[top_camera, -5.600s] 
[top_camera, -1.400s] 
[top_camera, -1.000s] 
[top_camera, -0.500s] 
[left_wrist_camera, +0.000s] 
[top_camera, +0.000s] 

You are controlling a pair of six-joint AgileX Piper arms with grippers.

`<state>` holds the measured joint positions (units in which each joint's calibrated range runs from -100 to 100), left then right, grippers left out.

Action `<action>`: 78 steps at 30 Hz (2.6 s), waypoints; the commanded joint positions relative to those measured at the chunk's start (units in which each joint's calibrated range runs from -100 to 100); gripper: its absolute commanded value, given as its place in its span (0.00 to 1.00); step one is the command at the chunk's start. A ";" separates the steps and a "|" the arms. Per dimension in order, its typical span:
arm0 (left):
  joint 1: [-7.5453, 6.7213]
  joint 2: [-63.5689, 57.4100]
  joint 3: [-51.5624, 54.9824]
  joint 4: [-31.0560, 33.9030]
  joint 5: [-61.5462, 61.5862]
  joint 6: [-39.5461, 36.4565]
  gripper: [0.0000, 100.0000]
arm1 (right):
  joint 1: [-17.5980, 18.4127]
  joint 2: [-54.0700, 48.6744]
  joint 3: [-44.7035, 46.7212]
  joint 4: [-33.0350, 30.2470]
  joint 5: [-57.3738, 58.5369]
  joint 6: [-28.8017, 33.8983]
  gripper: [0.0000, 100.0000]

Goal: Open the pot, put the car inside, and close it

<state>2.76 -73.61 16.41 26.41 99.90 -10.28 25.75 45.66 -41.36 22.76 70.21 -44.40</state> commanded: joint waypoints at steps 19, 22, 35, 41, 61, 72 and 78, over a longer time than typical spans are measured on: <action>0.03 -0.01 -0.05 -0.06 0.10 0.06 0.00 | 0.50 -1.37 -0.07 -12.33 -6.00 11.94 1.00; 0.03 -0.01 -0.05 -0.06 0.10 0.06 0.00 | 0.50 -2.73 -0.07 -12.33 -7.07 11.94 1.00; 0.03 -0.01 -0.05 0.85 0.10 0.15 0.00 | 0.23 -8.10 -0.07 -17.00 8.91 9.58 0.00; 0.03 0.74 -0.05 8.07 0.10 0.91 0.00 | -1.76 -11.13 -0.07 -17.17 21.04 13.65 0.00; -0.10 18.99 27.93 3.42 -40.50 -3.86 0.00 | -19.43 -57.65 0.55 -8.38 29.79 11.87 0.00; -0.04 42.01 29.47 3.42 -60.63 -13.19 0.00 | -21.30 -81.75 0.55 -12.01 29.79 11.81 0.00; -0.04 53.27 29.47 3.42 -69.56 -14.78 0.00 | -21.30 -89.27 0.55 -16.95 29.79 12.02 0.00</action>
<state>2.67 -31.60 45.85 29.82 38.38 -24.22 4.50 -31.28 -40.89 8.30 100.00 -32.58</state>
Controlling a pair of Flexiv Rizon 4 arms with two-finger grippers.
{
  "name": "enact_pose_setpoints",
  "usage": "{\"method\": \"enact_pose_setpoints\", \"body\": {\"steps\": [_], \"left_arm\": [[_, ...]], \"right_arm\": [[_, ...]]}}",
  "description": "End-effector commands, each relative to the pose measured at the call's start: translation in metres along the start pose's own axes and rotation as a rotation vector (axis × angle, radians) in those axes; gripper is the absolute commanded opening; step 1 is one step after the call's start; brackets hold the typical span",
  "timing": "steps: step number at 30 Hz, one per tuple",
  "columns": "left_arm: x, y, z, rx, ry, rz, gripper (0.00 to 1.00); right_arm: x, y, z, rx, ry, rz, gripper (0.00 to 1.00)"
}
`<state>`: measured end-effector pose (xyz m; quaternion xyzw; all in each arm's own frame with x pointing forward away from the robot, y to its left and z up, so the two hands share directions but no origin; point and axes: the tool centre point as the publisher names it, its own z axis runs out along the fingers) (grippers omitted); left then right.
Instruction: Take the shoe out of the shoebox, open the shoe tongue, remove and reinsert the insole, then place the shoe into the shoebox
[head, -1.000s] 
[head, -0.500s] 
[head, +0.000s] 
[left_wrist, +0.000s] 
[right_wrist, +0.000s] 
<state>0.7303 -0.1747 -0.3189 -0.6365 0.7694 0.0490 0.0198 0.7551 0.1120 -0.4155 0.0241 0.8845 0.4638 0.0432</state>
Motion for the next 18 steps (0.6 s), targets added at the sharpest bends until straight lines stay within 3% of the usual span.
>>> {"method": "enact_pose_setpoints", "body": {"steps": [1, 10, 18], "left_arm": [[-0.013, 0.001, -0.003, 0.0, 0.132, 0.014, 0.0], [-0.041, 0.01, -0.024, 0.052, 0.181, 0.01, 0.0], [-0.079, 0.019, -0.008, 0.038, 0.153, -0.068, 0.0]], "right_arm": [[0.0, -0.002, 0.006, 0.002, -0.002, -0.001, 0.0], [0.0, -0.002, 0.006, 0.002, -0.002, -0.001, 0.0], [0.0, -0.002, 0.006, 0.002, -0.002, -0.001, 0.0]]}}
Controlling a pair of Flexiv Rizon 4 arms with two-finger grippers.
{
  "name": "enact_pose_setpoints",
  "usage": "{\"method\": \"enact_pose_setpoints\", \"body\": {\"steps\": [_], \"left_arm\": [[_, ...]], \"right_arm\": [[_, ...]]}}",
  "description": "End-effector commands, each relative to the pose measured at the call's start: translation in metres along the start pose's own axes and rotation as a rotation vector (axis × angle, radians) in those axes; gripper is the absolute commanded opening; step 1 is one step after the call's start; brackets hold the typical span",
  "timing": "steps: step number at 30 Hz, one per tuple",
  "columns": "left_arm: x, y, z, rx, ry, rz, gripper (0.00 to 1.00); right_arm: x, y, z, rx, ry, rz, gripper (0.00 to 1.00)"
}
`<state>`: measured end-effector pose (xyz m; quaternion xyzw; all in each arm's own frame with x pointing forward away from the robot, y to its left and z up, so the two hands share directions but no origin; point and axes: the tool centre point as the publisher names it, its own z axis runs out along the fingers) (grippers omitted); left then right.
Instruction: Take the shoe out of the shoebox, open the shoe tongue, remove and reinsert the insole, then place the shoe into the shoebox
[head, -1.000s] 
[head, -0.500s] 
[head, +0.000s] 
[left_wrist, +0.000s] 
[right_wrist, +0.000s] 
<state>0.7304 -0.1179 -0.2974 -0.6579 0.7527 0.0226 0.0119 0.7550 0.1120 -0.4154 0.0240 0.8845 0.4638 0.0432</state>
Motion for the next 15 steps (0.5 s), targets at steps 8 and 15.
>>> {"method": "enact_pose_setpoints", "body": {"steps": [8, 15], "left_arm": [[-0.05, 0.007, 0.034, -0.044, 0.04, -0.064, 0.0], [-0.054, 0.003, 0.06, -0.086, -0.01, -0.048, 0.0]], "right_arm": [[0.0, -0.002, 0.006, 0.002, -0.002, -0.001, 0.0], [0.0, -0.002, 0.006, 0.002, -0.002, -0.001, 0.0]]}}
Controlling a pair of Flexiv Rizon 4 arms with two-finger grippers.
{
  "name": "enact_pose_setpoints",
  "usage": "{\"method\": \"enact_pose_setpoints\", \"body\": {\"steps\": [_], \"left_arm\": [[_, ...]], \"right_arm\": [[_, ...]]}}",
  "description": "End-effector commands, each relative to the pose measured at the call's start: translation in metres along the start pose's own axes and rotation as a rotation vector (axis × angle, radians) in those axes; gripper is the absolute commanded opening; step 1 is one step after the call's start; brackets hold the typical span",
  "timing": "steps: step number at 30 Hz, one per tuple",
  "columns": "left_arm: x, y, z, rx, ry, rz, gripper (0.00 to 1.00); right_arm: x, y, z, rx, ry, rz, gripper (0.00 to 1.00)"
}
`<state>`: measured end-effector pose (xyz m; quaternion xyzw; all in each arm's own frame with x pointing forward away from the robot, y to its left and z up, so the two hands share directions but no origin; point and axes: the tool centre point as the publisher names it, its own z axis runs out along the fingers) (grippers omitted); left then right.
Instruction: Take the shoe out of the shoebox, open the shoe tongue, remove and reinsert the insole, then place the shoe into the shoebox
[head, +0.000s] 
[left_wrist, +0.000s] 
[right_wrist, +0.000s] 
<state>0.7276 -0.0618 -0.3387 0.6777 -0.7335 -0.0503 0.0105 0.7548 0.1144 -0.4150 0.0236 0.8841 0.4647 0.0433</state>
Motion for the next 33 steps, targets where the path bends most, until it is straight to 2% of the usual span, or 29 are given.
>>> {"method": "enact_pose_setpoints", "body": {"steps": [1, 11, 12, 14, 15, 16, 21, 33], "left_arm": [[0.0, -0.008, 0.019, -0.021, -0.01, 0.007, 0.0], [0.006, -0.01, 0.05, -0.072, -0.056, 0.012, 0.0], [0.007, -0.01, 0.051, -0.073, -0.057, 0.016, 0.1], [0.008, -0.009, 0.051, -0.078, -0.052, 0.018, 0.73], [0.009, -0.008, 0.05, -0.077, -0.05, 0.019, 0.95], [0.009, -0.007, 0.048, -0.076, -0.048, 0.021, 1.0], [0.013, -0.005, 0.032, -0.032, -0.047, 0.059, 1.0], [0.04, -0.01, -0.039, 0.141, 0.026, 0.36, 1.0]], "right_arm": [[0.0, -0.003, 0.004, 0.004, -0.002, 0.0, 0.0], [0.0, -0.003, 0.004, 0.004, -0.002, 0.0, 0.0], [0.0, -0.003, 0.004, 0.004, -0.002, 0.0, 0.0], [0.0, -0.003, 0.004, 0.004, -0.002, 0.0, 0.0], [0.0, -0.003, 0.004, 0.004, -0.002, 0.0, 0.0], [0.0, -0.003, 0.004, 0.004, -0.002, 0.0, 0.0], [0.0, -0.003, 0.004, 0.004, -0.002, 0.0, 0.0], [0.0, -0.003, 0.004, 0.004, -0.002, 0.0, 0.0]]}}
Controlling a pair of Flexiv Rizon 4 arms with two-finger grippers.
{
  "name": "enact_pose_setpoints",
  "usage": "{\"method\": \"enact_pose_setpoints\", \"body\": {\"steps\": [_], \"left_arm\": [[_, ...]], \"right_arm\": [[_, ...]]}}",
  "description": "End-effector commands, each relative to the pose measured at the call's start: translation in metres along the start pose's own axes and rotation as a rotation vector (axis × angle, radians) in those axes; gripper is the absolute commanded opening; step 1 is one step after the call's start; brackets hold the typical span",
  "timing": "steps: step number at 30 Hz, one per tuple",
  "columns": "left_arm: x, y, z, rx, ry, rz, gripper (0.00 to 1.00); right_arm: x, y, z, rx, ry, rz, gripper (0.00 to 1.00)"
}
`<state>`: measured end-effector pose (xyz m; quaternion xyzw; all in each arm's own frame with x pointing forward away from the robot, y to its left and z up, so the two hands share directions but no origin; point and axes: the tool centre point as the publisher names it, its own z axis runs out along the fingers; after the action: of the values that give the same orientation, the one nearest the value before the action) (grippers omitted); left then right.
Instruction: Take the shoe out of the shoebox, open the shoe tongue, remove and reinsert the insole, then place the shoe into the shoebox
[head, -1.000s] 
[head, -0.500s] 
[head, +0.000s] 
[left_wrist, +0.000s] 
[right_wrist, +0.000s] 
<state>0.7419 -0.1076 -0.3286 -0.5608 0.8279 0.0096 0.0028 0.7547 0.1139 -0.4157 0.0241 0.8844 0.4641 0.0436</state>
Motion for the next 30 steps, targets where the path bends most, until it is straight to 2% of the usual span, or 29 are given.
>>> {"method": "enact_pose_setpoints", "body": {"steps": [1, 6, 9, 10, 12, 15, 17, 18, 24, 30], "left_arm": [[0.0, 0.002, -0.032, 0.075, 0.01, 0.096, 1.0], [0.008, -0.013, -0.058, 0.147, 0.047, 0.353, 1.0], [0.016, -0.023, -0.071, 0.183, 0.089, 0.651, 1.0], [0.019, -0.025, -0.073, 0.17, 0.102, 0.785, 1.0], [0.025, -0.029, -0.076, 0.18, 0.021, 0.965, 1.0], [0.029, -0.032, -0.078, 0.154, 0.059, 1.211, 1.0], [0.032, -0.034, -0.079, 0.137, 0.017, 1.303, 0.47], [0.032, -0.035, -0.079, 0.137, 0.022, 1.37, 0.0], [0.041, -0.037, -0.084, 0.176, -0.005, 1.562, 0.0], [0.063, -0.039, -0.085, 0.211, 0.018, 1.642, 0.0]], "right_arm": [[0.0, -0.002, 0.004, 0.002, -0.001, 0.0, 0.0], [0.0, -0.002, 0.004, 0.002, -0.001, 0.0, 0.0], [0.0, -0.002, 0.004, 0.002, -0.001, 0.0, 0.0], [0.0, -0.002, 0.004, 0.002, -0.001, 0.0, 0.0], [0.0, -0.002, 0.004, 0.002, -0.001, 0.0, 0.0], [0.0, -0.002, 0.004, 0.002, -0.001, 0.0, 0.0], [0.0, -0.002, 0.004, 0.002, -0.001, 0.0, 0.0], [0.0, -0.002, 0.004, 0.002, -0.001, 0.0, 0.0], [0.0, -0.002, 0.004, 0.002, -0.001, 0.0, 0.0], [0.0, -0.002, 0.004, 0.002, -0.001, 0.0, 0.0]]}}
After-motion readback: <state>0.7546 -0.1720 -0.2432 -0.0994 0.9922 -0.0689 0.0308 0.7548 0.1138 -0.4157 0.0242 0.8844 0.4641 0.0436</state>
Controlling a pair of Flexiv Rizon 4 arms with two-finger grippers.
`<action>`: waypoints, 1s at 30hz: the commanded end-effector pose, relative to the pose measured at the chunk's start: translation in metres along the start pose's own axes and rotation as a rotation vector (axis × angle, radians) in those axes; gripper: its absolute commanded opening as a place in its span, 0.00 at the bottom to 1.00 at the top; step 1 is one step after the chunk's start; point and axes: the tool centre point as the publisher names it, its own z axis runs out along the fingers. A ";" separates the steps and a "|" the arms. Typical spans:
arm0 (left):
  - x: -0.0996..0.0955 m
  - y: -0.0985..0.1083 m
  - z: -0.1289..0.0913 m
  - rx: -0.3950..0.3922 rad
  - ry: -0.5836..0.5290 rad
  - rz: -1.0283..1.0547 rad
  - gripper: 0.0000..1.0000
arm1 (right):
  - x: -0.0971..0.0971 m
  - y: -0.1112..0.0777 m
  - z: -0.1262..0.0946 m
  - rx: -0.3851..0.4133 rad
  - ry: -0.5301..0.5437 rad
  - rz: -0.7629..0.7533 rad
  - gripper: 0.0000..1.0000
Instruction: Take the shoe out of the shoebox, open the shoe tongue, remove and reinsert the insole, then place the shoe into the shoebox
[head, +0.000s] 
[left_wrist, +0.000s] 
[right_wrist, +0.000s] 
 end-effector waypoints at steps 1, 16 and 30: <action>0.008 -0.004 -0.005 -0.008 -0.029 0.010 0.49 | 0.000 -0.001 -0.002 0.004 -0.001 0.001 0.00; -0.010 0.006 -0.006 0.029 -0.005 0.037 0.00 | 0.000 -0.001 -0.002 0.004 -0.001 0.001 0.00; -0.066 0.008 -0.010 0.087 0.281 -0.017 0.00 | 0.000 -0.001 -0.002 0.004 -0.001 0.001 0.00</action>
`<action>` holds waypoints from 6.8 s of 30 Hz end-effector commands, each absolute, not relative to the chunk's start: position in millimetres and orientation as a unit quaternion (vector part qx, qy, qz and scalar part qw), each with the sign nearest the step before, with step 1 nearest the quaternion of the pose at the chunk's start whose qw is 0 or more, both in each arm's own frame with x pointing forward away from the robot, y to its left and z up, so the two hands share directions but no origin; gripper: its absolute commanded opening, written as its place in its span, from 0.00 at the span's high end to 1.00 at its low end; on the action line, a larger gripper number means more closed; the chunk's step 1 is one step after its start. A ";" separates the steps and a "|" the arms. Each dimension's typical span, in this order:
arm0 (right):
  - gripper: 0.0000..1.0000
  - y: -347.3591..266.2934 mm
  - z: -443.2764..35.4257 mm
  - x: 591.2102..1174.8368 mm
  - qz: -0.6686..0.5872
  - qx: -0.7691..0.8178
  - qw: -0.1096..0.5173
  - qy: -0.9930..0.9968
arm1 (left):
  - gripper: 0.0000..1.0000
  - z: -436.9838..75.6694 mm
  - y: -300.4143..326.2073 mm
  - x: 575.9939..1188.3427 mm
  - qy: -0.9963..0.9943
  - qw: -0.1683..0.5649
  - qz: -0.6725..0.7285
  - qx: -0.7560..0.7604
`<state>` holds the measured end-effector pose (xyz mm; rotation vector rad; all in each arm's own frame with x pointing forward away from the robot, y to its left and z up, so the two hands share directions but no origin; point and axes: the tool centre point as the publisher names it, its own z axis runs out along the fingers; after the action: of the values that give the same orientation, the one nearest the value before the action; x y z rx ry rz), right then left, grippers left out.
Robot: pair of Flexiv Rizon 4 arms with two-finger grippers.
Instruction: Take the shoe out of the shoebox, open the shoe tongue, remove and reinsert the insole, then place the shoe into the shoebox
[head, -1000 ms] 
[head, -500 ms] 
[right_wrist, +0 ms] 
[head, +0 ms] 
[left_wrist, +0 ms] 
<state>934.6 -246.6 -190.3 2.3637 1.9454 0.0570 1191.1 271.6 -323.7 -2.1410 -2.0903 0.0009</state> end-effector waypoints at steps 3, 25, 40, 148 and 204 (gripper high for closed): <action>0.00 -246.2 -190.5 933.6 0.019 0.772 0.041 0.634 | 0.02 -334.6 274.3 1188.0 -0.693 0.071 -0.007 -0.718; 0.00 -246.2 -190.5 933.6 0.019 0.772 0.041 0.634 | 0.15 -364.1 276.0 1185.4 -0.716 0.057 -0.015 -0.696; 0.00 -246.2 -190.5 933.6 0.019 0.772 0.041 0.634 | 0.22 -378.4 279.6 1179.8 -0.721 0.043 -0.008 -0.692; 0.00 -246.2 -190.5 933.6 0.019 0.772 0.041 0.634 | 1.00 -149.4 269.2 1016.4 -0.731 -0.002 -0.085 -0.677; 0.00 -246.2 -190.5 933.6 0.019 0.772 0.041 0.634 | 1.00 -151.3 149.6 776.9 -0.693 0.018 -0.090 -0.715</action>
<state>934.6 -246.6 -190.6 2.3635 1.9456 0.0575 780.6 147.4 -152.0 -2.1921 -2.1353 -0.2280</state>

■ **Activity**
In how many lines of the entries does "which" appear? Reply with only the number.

■ **Final answer**
2